▸ **Activity**
Return every record exactly as written.

▸ **Records for processing**
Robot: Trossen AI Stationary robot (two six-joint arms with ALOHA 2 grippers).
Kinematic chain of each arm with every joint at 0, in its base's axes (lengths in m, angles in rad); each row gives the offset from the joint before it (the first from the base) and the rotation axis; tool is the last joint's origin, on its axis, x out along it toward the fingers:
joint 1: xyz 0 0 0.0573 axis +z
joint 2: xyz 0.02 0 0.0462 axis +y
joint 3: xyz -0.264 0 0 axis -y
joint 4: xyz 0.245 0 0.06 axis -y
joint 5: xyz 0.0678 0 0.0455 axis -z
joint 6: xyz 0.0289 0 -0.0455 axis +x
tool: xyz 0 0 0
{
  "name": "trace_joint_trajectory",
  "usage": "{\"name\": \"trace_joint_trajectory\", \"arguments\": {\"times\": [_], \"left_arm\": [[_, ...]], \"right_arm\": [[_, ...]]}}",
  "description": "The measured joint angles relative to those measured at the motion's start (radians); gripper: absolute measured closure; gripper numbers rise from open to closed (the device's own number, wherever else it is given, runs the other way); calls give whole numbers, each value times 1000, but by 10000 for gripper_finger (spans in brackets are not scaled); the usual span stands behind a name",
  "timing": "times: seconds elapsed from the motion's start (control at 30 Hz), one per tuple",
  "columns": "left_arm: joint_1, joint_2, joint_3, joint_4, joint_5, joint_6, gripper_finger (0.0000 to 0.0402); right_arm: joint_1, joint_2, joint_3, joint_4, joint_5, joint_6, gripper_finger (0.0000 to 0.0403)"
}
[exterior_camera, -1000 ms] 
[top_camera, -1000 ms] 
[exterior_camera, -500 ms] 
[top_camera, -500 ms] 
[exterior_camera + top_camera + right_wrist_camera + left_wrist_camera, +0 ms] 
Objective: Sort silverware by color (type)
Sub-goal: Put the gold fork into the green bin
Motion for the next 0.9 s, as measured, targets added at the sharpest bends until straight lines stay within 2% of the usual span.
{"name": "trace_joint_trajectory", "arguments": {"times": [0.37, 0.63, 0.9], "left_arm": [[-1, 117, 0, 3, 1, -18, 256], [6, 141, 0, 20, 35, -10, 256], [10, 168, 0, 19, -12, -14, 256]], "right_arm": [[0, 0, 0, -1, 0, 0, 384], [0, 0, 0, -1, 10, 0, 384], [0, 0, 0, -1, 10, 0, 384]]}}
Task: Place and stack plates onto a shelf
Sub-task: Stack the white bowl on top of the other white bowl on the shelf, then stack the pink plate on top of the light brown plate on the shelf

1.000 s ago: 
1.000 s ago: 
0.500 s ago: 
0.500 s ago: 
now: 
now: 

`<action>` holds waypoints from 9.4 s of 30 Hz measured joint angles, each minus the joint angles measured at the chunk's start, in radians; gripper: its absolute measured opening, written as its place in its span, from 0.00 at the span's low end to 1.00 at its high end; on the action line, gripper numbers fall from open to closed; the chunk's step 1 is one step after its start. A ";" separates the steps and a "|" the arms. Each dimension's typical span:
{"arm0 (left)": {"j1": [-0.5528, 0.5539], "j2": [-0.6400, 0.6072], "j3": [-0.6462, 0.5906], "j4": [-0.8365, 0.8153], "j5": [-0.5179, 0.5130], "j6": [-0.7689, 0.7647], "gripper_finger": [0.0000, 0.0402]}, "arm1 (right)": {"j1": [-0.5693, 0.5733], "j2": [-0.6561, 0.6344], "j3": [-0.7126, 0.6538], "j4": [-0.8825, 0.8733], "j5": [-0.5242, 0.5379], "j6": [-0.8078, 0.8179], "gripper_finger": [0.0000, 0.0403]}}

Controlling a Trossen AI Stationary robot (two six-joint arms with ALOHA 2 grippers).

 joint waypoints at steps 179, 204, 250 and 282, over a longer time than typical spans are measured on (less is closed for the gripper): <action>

▸ **Result for this exercise**
Robot: Trossen AI Stationary robot (two six-joint arms with ALOHA 2 grippers).
Kinematic chain of each arm with every joint at 0, in its base's axes (lengths in m, angles in rad); each row gives the offset from the joint before it (the first from the base) and the rotation axis; tool is the last joint's origin, on its axis, x out along it toward the fingers:
joint 1: xyz 0 0 0.0573 axis +z
joint 2: xyz 0.02 0 0.0462 axis +y
joint 3: xyz -0.264 0 0 axis -y
joint 4: xyz 0.245 0 0.06 axis -y
joint 5: xyz 0.0678 0 0.0455 axis -z
joint 6: xyz 0.0289 0 -0.0455 axis +x
tool: xyz 0 0 0
{
  "name": "trace_joint_trajectory",
  "usage": "{\"name\": \"trace_joint_trajectory\", \"arguments\": {\"times\": [_], \"left_arm\": [[_, ...]], \"right_arm\": [[_, ...]]}}",
  "description": "The measured joint angles relative to those measured at the motion's start (radians); gripper: absolute measured closure; gripper numbers rise from open to closed (the device's own number, wherever else it is given, runs the other way); calls give whole numbers, each value times 1000, but by 10000 for gripper_finger (spans in brackets are not scaled); the usual span stands behind a name",
  "timing": "times: seconds elapsed from the motion's start (control at 30 Hz), one per tuple",
  "columns": "left_arm: joint_1, joint_2, joint_3, joint_4, joint_5, joint_6, gripper_finger (0.0000 to 0.0402); right_arm: joint_1, joint_2, joint_3, joint_4, joint_5, joint_6, gripper_finger (0.0000 to 0.0403)"
}
[exterior_camera, -1000 ms] 
[top_camera, -1000 ms] 
[exterior_camera, -500 ms] 
[top_camera, -500 ms] 
[exterior_camera + top_camera + right_wrist_camera + left_wrist_camera, +0 ms] 
Objective: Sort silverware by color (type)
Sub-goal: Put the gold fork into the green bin
Motion for the next 0.9 s, as measured, targets added at the sharpest bends until straight lines stay within 2% of the usual span.
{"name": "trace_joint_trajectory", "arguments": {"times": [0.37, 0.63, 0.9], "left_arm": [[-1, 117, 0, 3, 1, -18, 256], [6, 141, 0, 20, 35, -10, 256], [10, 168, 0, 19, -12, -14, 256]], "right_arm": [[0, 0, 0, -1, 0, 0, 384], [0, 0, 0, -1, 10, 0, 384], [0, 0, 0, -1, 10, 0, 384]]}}
Task: Place and stack plates onto a shelf
Sub-task: Stack the white bowl on top of the other white bowl on the shelf, then stack the pink plate on top of the light brown plate on the shelf

1.000 s ago: 
1.000 s ago: 
0.500 s ago: 
0.500 s ago: 
now: 
now: 

`<action>` holds waypoints from 9.4 s of 30 Hz measured joint angles, each minus the joint angles measured at the chunk's start, in radians; gripper: its absolute measured opening, written as its place in its span, from 0.00 at the span's low end to 1.00 at its high end; on the action line, gripper numbers fall from open to closed; the chunk's step 1 is one step after its start. A ";" separates the steps and a "|" the arms. Each dimension's typical span:
{"arm0 (left)": {"j1": [-0.5528, 0.5539], "j2": [-0.6400, 0.6072], "j3": [-0.6462, 0.5906], "j4": [-0.8365, 0.8153], "j5": [-0.5179, 0.5130], "j6": [-0.7689, 0.7647], "gripper_finger": [0.0000, 0.0402]}, "arm1 (right)": {"j1": [-0.5693, 0.5733], "j2": [-0.6561, 0.6344], "j3": [-0.7126, 0.6538], "j4": [-0.8825, 0.8733], "j5": [-0.5242, 0.5379], "j6": [-0.8078, 0.8179], "gripper_finger": [0.0000, 0.0403]}}

Controlling a Trossen AI Stationary robot (two six-joint arms with ALOHA 2 grippers).

 joint waypoints at steps 179, 204, 250 and 282, over a longer time than typical spans are measured on (less is closed for the gripper): <action>

Besides the given answer, there is nothing more to add.